Stackdriver Monitoring Automation Part 2: Alerting Policies

Charles
Google Cloud - Community
6 min readSep 28, 2018

--

This post is part 2 in the Stackdriver Automation series. In part 1, I covered automating the management of Stackdriver Groups. In this post, I will walk through the steps that you can use to automate the management of Alerting Policies. Head over to part 1 for the background and prerequisites.

Alerting Policies

Alerting Policies lets you define a set of conditions that will generate a notification whenever that event is triggered. The notification can optionally contain documentation and metadata to provide additional information to the person receiving the alert. Alerting policies can be stand alone or can be attached to Stackdriver Groups.

There are several different notification channels including email and SMS notification as well and integrations with 3rd parties such as PagerDuty, HipChat and Slack. Alternatively, you can use a webhook to call a service that you define whenever a notification is generated. The types of alerting conditions together with the monitoring filters provide a rich set of options to tailor you notifications.

As an example, I created alerting based on the apache infrastructure that I described in part 1. The application itself is a simple website being hosted by apache servers behind a load-balancer. Selecting rational alerting requires consideration of the application’s users and the application architecture. I turned to the Site Reliability Engineering (SRE) methods to select the metrics used for alerting.

SRE has a concept of service level indicators (SLIs) as a way to track your application’s performance metrics as measured by user impact. Good SLIs should make it easy to know when the performance of your application is making your users frustrated and when your users are having a good experience using the app. The main SLI categories are latency, availability, volume and quality. This article uses these SLIs to drive the alerting. For a production application, the selection of SLIs should be done with more rigor. This was a demo app after all!

SLI Alerting Metrics

The main Stackdriver Alerting conditions, notifications and documentation that I selected were the following:

Conditions

For Availability & Quality:

  • L7 load balancer error request count = 0/sec

For Latency:

  • L7 Load balancer total latency > 100ms
  • L7 load balancer Frontend RTT latency > 50ms
  • L7 load balancer Backend RTT latency > 50ms

For Volume:

  • L7 load balancer request count > 100/sec

Notification channels

Documentation

  • Specific text describing each alerting policy

Now that I determined the specific metrics to monitor and the notification method, I needed to translate those rules into the format accepted by the Stackdriver AlertingPolicies API.

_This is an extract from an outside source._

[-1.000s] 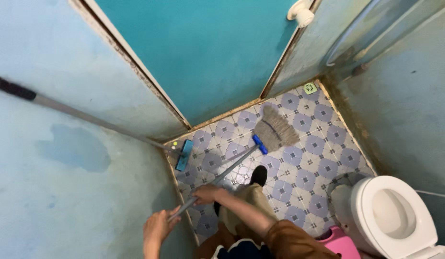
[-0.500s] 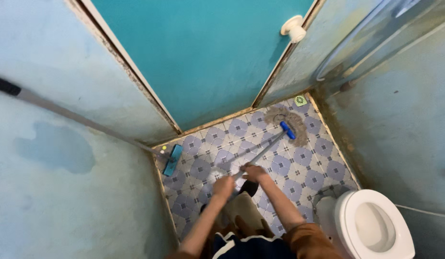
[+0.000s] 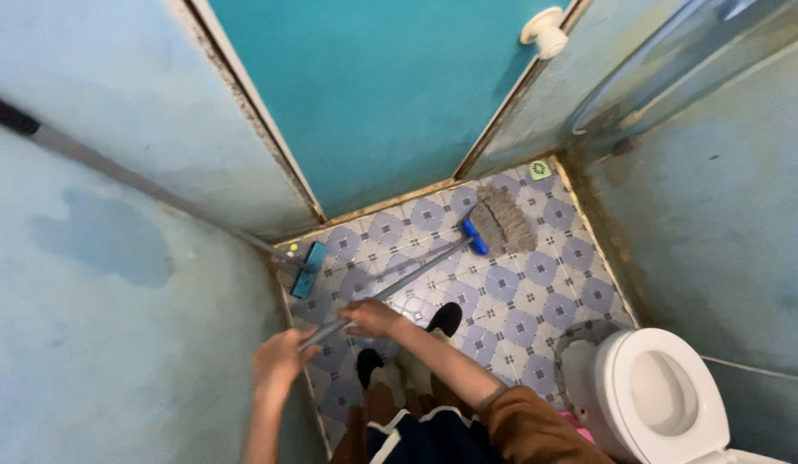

The projects.alertPolicies.create API lists the following values that are required to create the Alerting Policy.

{
"name": string,
"displayName": string,
"documentation": {
object(Documentation)
},
"userLabels": {
string: string,
...
},
"conditions": [
{
object(Condition)
}
],
"combiner": enum(ConditionCombinerType),
"enabled": boolean,
"notificationChannels": [
string
],
"creationRecord": {
object(MutationRecord)
},
"mutationRecord": {
object(MutationRecord)
}
}

The alerting policies are quite flexible and offer the ability to filter, group, aggregate and then measure the metrics change over time. I experimented with creating alerting policies in the UI and then used the “Try this API” sidebar in the projects.alertPolicies.create docs to view the resulting configuration. That approach along with the Stackdriver Monitoring docs helped to translate the 5 alerting conditions that I had selected into 5 alerting policies. I separated the templates into jinja templates and yaml files so that I could reuse the jinja templates for any other Alerting Policies.

stackdriver_alertingpolicies.jinja

{% set PREFIX = env["deployment"] %}
{% set NOTIFICATION_EMAILS = properties["notificationEmails"] %}
{% set POLICIES = properties["policies"] %}
{% set PROJECT = env["project"] %}
{% set DEFAULT_MIME_TYPE = "text/markdown" %}
resources:
{% for email in NOTIFICATION_EMAILS %}
- name: {{ PREFIX }}-email-{{ loop.index }}
type: gcp-types/monitoring-v3:projects.notificationChannels
properties:
name: projects/{{ PROJECT }}
type: email
displayName: {{ email.displayName }}
labels:
email_address: {{ email.emailAddress }}
enabled: true
{% endfor %}
{% for policy in POLICIES %}
- name: {{ PREFIX }}-alertingpolicy-{{ loop.index }}
type: gcp-types/monitoring-v3:projects.alertPolicies
properties:
displayName: {{ PREFIX }}-{{ policy.name }}
documentation:
content: {{ policy.documentation.content }}
mimeType: {{ DEFAULT_MIME_TYPE }}
combiner: OR
conditions:
{% for condition in policy.conditions %}
- displayName: {{ condition.displayName }}
conditionThreshold:
filter: {{ condition.filter }}
comparison: {{condition.comparison }}
duration: {{ condition.duration }}
thresholdValue: {{ condition.thresholdValue }}
trigger: {{ condition.trigger }}
aggregations: {{ condition.aggregations }}
{% endfor %}
notificationChannels:
{% for notification in NOTIFICATION_EMAILS %}
- $(ref.{{ PREFIX }}-email-{{ loop.index }}.name)
{% endfor %}
enabled: true
{% endfor %}

Notice that I created the yaml with multiple notification channels and policies. I separated the email notification creation from the policies and added the same email notifications to each policy in the jinja template.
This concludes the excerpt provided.